Adverse Impact can be felt even during apparently neutral processes, a measure of indirect discrimination.
An important aspect of indirect discrimination is that it is often identified statistically. The intention to discriminate is irrelevant. The output of the selection process is the most important factor.
It is worth noting that a policy is not indirectly discriminatory if the action is objectively justified in the absence of a less disadvantageous method of producing the same measure.
Although Adverse Impact can be measured during each stage of a selection process, a general rule of thumb is that the hiring-rate of each minority group must be 80% of the hiring rate of the majority group within that company. For example, if males comprise the majority class within the organisation and 90 males are hired from a pool of 100 then the hiring rate from each other minority group must be at least 72%.
How can we mitigate Adverse Impact in our hiring process?
There are a few general ways in which Adverse Impact can be reduced during a selection process. For one, regular monitoring of pass rates at every stage of the selection process will allow apparently neutral policies to be statistically explored regularly and often. The result is a process within which any indirect discrimination can be detected and rectified before it causes Adverse Impact for any particular class of candidate.

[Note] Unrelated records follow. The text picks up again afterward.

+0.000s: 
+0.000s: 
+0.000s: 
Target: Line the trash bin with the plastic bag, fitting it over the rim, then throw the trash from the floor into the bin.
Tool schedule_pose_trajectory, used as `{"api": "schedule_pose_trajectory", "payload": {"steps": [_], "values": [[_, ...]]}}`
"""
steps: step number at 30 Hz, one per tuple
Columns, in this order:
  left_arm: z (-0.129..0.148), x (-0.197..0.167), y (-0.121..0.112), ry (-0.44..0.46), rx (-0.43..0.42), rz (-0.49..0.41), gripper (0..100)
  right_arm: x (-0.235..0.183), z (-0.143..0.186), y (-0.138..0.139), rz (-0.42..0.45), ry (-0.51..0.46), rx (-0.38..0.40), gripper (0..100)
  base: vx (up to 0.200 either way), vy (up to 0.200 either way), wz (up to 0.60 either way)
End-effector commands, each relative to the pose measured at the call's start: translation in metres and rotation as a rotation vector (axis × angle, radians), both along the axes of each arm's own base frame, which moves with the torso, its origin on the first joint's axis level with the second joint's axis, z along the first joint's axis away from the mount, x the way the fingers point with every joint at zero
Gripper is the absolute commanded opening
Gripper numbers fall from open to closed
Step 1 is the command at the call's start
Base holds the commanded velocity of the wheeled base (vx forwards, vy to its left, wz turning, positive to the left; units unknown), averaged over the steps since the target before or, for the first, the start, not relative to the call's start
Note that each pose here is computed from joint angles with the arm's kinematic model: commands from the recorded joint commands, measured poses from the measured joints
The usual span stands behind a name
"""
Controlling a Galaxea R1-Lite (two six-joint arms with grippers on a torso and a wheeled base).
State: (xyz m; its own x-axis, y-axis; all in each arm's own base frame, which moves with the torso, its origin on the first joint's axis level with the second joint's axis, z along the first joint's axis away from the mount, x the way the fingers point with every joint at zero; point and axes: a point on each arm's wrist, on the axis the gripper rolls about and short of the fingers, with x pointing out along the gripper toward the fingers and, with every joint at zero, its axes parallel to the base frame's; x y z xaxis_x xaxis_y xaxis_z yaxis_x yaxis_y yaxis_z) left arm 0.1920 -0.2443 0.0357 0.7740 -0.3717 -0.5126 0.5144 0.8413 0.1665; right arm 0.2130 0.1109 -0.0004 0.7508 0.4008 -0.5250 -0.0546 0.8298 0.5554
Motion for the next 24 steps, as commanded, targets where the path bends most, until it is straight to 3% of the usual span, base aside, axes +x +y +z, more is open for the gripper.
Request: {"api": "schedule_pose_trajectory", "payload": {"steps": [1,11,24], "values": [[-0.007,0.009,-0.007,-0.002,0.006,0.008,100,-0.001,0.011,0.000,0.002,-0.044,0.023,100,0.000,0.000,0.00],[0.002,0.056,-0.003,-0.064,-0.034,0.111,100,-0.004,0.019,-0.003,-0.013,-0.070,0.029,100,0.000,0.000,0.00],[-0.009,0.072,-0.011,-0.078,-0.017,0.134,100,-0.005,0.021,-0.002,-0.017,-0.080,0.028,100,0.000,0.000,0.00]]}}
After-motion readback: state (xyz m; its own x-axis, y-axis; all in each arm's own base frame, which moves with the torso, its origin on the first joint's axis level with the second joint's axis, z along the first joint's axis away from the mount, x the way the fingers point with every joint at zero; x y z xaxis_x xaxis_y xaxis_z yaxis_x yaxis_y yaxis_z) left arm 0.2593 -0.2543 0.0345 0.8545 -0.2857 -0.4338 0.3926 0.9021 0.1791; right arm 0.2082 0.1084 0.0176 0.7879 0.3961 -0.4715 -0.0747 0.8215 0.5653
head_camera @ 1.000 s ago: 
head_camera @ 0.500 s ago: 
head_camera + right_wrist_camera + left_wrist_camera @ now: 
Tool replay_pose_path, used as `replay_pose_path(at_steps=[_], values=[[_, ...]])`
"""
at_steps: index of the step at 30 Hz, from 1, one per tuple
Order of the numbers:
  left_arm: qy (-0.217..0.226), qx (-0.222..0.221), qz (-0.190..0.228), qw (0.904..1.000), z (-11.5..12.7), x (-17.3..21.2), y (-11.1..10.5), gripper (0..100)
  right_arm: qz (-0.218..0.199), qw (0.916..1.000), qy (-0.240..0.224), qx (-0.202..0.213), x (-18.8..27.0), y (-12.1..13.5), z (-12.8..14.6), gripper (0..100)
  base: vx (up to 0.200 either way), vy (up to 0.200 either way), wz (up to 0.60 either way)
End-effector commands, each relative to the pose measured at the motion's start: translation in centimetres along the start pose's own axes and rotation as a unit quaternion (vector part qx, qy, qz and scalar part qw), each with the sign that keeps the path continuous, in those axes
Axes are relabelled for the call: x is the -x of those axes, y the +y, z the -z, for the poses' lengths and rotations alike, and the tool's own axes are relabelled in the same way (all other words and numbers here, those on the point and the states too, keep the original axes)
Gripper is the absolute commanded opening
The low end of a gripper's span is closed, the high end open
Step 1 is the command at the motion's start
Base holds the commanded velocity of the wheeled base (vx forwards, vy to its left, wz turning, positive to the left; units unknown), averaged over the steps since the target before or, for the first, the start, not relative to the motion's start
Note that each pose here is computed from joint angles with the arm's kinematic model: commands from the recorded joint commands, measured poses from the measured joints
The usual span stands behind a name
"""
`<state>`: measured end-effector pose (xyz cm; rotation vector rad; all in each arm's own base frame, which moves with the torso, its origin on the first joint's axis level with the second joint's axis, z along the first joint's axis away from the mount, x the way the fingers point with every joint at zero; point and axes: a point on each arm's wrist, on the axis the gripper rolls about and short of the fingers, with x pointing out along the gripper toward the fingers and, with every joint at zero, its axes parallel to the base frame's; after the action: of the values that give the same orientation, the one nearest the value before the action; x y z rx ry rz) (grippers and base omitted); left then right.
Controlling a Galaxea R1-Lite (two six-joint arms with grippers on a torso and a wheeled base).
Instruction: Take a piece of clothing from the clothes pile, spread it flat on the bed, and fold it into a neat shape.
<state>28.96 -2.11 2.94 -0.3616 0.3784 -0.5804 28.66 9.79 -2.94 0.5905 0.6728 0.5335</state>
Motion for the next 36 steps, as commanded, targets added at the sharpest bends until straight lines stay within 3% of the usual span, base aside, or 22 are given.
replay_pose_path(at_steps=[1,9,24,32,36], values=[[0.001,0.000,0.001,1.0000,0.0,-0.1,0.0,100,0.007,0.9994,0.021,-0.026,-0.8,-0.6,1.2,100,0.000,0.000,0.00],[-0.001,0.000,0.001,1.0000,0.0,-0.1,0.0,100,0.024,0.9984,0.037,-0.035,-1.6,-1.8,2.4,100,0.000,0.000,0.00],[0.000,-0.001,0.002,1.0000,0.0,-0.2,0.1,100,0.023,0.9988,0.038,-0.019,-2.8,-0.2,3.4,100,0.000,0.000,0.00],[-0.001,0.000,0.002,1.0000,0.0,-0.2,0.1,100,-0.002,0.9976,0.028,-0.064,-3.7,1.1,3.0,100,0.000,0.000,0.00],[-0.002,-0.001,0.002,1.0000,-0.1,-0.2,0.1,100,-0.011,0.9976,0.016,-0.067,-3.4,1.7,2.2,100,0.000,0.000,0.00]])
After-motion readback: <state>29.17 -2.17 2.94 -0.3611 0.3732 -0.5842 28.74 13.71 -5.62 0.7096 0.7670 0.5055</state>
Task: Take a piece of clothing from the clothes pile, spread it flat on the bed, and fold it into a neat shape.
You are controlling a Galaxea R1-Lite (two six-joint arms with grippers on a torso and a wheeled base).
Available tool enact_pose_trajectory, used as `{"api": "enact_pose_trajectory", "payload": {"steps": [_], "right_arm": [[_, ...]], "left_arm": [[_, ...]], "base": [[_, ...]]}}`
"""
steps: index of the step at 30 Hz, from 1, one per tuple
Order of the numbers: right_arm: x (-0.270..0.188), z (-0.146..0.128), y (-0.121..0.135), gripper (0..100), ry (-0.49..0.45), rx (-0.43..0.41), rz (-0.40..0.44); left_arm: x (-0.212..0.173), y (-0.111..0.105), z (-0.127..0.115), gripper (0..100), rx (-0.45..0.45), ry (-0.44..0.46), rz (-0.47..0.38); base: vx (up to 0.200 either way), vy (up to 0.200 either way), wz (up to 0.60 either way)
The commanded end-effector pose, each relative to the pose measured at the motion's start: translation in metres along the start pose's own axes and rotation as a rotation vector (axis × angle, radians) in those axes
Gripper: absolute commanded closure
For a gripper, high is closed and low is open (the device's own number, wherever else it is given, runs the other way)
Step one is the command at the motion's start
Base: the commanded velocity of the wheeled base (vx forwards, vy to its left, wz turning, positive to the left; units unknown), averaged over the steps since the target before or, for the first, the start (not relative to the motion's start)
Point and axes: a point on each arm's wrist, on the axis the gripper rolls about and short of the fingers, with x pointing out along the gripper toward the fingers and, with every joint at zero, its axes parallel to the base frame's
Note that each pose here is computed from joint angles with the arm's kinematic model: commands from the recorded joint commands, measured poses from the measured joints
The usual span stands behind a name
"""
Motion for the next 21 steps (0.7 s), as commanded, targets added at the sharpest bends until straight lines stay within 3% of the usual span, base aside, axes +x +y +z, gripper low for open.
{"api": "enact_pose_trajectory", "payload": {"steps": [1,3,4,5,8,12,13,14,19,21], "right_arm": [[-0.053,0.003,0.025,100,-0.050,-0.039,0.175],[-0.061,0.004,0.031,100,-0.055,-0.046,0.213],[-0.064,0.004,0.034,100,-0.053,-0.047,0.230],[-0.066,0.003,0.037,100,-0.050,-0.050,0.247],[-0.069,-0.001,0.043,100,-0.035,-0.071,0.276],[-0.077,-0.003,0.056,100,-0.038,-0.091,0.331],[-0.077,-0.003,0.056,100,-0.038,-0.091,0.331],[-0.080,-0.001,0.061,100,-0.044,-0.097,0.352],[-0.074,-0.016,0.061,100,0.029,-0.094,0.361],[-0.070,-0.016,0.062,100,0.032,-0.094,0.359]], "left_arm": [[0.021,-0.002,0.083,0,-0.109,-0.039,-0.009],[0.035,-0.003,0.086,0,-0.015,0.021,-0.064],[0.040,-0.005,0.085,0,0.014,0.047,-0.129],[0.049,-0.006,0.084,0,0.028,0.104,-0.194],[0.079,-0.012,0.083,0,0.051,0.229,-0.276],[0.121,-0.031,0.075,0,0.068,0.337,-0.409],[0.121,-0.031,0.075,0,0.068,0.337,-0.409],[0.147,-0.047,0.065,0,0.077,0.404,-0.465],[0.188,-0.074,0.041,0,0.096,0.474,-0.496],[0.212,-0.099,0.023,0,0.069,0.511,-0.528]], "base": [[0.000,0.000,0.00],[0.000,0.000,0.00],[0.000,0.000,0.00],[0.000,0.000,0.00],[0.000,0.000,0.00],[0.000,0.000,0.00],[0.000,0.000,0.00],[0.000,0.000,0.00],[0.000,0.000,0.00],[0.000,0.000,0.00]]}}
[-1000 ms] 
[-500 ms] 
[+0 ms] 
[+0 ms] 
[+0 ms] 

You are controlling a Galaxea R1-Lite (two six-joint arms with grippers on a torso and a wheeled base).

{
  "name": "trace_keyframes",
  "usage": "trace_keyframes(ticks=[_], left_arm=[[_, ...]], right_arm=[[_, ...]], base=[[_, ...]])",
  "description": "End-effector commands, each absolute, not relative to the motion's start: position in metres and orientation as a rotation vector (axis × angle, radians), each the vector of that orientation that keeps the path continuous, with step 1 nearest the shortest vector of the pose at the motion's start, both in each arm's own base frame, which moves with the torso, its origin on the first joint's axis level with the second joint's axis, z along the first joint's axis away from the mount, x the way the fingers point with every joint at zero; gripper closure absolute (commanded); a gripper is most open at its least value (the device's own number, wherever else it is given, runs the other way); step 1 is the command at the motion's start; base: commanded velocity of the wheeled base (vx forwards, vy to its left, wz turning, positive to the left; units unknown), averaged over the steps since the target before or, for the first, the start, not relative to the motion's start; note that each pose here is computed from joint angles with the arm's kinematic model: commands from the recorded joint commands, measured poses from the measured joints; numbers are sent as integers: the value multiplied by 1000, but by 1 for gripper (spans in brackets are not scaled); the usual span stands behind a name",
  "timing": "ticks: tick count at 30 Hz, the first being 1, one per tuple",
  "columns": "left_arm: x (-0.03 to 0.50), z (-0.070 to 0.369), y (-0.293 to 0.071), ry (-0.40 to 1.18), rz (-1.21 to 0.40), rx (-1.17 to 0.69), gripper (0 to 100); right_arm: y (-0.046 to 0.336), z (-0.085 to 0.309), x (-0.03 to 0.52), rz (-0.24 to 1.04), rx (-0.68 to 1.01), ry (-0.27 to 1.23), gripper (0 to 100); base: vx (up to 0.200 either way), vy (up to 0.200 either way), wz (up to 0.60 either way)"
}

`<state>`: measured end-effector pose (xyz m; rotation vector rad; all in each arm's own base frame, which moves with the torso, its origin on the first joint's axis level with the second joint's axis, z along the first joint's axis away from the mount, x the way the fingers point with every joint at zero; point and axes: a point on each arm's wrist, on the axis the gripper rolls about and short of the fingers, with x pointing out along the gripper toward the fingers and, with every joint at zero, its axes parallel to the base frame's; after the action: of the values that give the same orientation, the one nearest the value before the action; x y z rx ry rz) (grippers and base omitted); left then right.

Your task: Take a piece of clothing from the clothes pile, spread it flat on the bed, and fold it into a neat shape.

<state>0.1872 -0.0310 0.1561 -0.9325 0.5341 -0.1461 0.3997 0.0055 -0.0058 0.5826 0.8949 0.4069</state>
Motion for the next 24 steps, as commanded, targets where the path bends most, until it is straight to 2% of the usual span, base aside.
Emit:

Another method of reducing Adverse Impact in a selection process is by focusing specifically on job-relevant competencies. These might be identified as a result of rigorous job analysis based on the job description, or can be more generic competencies specified at the beginning of the hiring process. The result of a specific focus on job-relevant competencies is to judge every candidate on the exact same competencies, regardless of their personal characteristics, thus removing irrelevant stages.
Related to this is the use of standardised interview techniques. Rather than having a more free-flowing personal interview where the interviewer’s personality and individual interests may be a source of unconscious bias, the interview will contain set questions designed to measure aspects of the job-relevant competencies defined at the start of the hiring process. In addition, constant monitoring of any assessors used within the selection process will serve to identify any unconscious bias creeping into any decision making process before it becomes an Adverse Impact. It also informs the focus on ongoing assessor training.
A final way to help reduce Adverse Impact in a hiring process is to make use of a diverse panel of assessors. This serves a myriad of purposes, not least to help reduce any unconscious bias present within any individual assessor. Introducing a wider diversity of thought will also help reduce any naivety that might occur in establishing the selection process.